- WORK TO BE COMPLETED -
Nothing after the line containing "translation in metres" belongs in the answer; write out exactly every line from the start of the material up to it, including it.

- DATA TO USE -
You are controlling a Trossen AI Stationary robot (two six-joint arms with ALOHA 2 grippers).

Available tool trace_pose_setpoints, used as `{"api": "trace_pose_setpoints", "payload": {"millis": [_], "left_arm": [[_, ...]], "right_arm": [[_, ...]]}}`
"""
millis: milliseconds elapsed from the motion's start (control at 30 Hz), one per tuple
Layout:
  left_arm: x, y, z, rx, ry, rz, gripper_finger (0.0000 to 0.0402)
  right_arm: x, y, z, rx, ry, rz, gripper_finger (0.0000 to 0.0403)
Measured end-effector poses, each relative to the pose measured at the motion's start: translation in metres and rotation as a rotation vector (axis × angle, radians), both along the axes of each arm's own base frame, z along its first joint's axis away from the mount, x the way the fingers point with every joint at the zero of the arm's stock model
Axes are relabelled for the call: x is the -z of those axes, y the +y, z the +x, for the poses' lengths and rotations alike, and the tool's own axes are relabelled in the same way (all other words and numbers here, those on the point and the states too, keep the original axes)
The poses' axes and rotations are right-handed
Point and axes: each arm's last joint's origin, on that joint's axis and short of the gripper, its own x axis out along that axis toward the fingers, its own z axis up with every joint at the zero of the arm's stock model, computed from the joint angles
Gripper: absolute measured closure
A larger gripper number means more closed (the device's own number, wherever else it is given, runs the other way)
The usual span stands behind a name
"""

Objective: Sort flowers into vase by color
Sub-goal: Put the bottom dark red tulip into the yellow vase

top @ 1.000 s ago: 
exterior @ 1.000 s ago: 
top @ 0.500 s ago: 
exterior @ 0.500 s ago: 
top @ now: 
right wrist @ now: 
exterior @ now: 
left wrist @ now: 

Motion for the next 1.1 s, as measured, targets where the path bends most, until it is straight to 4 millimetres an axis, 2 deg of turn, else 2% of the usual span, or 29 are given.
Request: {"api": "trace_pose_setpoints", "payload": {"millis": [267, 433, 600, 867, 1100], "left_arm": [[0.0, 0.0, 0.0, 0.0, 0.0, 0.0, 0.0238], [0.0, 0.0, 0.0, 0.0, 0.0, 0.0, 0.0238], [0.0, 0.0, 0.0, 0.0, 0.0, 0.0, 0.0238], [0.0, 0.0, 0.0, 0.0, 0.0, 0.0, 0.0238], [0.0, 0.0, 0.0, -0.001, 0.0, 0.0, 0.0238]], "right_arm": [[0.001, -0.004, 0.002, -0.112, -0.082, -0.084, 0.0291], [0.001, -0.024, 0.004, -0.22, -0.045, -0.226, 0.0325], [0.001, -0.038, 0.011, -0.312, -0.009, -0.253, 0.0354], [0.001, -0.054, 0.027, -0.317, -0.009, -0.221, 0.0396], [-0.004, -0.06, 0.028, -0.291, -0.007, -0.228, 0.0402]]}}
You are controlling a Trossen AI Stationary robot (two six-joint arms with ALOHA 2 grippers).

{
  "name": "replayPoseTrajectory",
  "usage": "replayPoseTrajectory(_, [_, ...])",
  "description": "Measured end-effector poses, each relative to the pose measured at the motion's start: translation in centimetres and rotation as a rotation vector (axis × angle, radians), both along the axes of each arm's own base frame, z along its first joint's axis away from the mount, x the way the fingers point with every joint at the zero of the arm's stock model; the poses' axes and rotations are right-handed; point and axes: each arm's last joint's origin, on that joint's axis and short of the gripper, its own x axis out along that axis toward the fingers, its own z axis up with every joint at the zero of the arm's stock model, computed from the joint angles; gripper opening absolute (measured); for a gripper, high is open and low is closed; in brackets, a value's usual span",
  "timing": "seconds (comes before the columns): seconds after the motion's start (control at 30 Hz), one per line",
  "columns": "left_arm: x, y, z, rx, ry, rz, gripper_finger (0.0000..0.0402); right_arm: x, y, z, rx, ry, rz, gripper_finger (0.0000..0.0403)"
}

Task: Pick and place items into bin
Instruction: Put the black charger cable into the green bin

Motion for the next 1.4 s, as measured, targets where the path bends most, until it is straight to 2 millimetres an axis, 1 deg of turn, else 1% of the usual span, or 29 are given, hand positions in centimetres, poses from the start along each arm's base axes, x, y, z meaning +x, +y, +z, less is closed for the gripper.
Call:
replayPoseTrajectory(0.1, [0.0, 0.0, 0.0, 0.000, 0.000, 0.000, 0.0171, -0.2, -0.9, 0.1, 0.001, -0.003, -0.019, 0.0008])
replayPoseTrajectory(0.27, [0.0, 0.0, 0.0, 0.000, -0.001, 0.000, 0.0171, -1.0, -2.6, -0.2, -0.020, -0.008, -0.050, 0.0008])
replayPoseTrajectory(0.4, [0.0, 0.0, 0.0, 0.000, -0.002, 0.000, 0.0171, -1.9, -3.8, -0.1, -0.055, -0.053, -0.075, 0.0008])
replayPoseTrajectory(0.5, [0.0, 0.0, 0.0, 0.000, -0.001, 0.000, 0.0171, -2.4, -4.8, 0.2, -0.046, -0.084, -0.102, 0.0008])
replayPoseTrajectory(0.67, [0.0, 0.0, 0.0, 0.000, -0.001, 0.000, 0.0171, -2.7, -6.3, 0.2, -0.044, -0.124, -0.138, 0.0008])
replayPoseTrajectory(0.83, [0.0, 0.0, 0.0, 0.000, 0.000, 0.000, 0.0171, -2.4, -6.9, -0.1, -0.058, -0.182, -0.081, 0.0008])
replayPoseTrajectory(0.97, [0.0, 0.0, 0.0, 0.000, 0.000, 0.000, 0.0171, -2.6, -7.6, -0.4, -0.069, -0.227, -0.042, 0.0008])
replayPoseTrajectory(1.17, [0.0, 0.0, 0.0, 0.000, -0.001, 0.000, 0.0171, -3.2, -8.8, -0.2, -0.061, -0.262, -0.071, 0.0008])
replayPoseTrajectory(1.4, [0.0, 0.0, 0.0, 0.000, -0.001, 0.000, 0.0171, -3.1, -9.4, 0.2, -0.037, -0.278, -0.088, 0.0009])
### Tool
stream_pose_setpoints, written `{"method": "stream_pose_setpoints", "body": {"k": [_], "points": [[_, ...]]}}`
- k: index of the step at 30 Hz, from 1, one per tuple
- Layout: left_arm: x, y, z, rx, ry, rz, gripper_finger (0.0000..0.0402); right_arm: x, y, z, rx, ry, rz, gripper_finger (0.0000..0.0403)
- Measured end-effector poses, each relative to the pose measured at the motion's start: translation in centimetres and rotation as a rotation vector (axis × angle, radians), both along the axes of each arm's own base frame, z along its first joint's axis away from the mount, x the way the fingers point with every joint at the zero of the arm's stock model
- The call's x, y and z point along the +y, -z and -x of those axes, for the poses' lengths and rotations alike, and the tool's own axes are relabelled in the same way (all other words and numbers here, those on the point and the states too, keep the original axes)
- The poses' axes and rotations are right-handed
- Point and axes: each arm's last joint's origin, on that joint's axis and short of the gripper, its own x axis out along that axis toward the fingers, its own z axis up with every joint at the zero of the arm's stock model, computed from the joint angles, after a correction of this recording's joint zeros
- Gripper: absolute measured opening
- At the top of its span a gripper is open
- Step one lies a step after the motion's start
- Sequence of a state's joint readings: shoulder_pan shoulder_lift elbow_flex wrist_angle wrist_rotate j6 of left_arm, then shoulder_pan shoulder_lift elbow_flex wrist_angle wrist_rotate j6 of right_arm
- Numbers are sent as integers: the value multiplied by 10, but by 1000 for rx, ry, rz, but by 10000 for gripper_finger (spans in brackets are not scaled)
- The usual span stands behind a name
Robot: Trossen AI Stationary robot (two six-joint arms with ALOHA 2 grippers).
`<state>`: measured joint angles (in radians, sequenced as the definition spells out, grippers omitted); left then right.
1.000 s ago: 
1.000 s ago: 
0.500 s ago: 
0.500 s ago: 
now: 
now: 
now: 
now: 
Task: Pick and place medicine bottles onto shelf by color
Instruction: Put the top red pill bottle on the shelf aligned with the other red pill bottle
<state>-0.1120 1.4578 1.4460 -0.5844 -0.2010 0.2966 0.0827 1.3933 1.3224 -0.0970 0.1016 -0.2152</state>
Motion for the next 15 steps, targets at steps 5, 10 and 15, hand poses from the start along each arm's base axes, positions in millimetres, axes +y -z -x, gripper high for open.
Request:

- SOLUTION -
You are controlling a Trossen AI Stationary robot (two six-joint arms with ALOHA 2 grippers).

Available tool trace_pose_setpoints, used as `{"api": "trace_pose_setpoints", "payload": {"millis": [_], "left_arm": [[_, ...]], "right_arm": [[_, ...]]}}`
"""
millis: milliseconds elapsed from the motion's start (control at 30 Hz), one per tuple
Layout:
  left_arm: x, y, z, rx, ry, rz, gripper_finger (0.0000 to 0.0402)
  right_arm: x, y, z, rx, ry, rz, gripper_finger (0.0000 to 0.0403)
Measured end-effector poses, each relative to the pose measured at the motion's start: translation in metres and rotation as a rotation vector (axis × angle, radians), both along the axes of each arm's own base frame, z along its first joint's axis away from the mount, x the way the fingers point with every joint at the zero of the arm's stock model

This answer requires nothing further.